Kindness and capers at t-ball
- Published: June 27, 2013
Vivian Grushon, 4, whose beauty reminds me of the teenage Natalie Wood in Rebel Without a Cause, watched us do our warm-up exercises. She tells me her brother Isaac, 7, had a “boo-boo” and couldn’t make it — he’d taken quite a spill, scratching himself on the knee, the forehead and the front of his leg! Sorry, Isaac.
We’d been sitting in the grass. “Put the bottoms of your feet together,” I just said, “and then try to touch your nose to our toes.” It’s a great leg muscle stretching exercise that every child, as limber as a freshly rolled string of dough, can do without batting an eye, one hardly any of us adults can do.
“Okay, everyone on your hands and knees!” I say. “I know what we’re going to do!” Caroline Tucker sings out enthusiastically.
“What?” I ask.
“Everyone crawl around two other human beings!” Caroline says, quoting me perfectly — and wisely: last summer I told the kids to do this, too, when a three-year-old boy, looking quite distressed, asked me what a human bean was.
After we race back to the diamond, I count kids. What had begun as one child and one mom when I showed up turned into 40-plus kids once we’d finished out exercises. I try to count, but these t-ballers are constantly on the move, leaping and racing about like toads in a thunderstorm!
Wyatt Fagan, 4, fields his first ball, but will not throw it to me. He walks it up to me instead. “Okay,” I say and as he offers it to me, but he does not let go of it until I have heard and understood what he has to say. And it is this: “You are my coach.” “What?” I say. And he repeats it, slowly, carefully. “You are my coach. You are my coach.”
We hold the ball together. We stand between the pitcher mound and home plate.
He is deadly serious. This is a declaration of note. It should be written down.
“You are my coach.”
“Okay,” I say, taking this seriously. “I am your coach. I am. Thank you.”
Justin Hamilton, 6, his dad serving as our third-base coach, comes to the plate and enjoins the infielders to make some noise: “Gimme some cheers!” he says. “Gimme some cheers!”
And they do: “Justin! Justin! Justin!” a half dozen infielders chant, obliging our young warrior quite nicely, aiding him in his fine work at the plate, the boy is a natural, whacking the ball sharply, cleanly, in one fell swoop, right off the tee.
Sophia Hale, 6, comes to the plate next, her ball cap tipped so far forward that I need to bend down and peek up and under to see her face — and when I do, I see how totally engaged she is, how bright and alert, the look in her eyes pointed and intense.

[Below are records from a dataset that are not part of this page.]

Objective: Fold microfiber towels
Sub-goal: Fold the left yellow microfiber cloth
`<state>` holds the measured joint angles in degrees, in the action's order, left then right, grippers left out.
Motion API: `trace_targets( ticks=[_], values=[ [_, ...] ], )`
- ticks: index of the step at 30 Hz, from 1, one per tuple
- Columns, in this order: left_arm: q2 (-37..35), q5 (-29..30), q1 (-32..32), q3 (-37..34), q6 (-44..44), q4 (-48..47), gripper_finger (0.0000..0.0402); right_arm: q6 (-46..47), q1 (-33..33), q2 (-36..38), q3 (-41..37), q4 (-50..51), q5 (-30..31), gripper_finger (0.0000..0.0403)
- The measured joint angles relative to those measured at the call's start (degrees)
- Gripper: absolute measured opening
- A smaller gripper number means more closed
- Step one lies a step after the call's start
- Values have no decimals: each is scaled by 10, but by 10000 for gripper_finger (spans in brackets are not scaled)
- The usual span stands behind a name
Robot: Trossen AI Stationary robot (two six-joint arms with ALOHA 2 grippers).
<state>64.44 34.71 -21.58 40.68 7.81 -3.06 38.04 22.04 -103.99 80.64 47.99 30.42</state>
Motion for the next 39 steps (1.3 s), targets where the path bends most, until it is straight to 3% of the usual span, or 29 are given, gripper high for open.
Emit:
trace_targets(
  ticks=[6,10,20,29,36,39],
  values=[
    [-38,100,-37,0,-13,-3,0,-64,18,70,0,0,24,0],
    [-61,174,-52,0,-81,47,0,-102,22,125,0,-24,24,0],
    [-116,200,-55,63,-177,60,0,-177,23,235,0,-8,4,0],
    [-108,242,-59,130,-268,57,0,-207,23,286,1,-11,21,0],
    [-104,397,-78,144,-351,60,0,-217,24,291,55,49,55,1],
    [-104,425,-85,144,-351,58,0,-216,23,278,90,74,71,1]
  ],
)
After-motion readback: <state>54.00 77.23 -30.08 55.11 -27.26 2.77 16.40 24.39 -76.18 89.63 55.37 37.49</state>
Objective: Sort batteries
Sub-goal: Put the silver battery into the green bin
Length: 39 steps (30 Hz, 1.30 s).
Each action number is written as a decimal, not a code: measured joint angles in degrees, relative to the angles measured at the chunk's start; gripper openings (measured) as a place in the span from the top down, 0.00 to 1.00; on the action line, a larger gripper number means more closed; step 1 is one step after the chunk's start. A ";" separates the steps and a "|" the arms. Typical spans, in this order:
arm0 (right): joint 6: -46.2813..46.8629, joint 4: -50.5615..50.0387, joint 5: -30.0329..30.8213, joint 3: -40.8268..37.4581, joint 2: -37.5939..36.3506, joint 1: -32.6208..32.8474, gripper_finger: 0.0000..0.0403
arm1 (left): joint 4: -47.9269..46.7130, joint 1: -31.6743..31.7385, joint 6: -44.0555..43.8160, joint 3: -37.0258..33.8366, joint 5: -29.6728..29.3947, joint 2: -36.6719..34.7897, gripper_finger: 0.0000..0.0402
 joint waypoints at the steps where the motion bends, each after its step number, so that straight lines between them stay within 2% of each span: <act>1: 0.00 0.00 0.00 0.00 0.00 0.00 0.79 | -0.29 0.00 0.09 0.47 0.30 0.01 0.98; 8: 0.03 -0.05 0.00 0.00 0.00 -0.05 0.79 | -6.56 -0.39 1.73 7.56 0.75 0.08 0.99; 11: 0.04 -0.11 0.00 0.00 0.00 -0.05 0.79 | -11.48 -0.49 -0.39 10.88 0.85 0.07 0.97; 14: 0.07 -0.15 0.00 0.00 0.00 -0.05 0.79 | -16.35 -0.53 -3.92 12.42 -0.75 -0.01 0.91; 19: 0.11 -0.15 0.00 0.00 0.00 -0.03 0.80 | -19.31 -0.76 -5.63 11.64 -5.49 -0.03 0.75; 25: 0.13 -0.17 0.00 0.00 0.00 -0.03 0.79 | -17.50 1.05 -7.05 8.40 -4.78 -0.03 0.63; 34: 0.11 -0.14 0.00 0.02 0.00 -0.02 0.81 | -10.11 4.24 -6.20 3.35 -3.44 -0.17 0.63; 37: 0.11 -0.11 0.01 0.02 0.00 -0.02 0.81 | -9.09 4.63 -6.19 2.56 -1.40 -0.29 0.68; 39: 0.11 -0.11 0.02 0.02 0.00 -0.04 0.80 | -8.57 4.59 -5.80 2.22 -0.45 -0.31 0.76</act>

“Sohh-FEE-uh! Soh-FEE-uh! Soh-FEE-uh!” our chanting gang at the pitcher’s mound sings, and she, like Justin before her, displays an easy, graceful and strong athleticism with a quick, accurate, and powerful swing, she, too, knocking that ball off the tee on her first whack.
Henry Geis, 4.75, and his twin sister, Lucy, show up. At the end of the evening, Henry comes up to me for a little chat. I squat down so I am face to face with this beautiful boy. His good looks remind me of a young Buster Crabb, the only actor to play Tarzan, Flash Gordon, and Buck Rogers — the top three syndicated comic strip heroes of the 1930s. Well-built, muscular like a kid on his way to becoming a line backer — or the conductor of the symphony orchestra — Henry tells me with a profound seriousness, “We’re going on vacation.” What? “We’re going on vacation.” I nod, but don’t “get” it. Then he says, “We’ll be back.” And it dawns on me: he’s letting me know the family will be out of town, that they’ll miss t-ball, but that they want to reassure me that we Perry Leaguers haven’t done anything wrong here. That they’ll be back. They’re just going to be on vacation, that’s all. So, don’t worry, coach. Okay?
“Thank you,” I say to Henry, feeling quite moved, touched by what strikes me as sensitive and considerate act of kindness.
And that’s the Perry League, Yellow Springs’ non-competitive, beginner’s baseball program, the village’s t-ball program, for all our community’s children regardless of race, color, creed, national origin, ethnicity, ability or disability, sexual or spiritual preference or orientation. We welcome all the community’s children, girls and boys, ages 2–9. We’ll be out there at Gaunt Park every Friday night, from 6:30–8 p.m., for the next seven Friday nights — till our final night, wiener roast potluck picnic trophy night, August 9. Children can begin play at any time and there is no requirement to come every week. So, come when you can, come when you will. We’d love to have you, we really and truly would.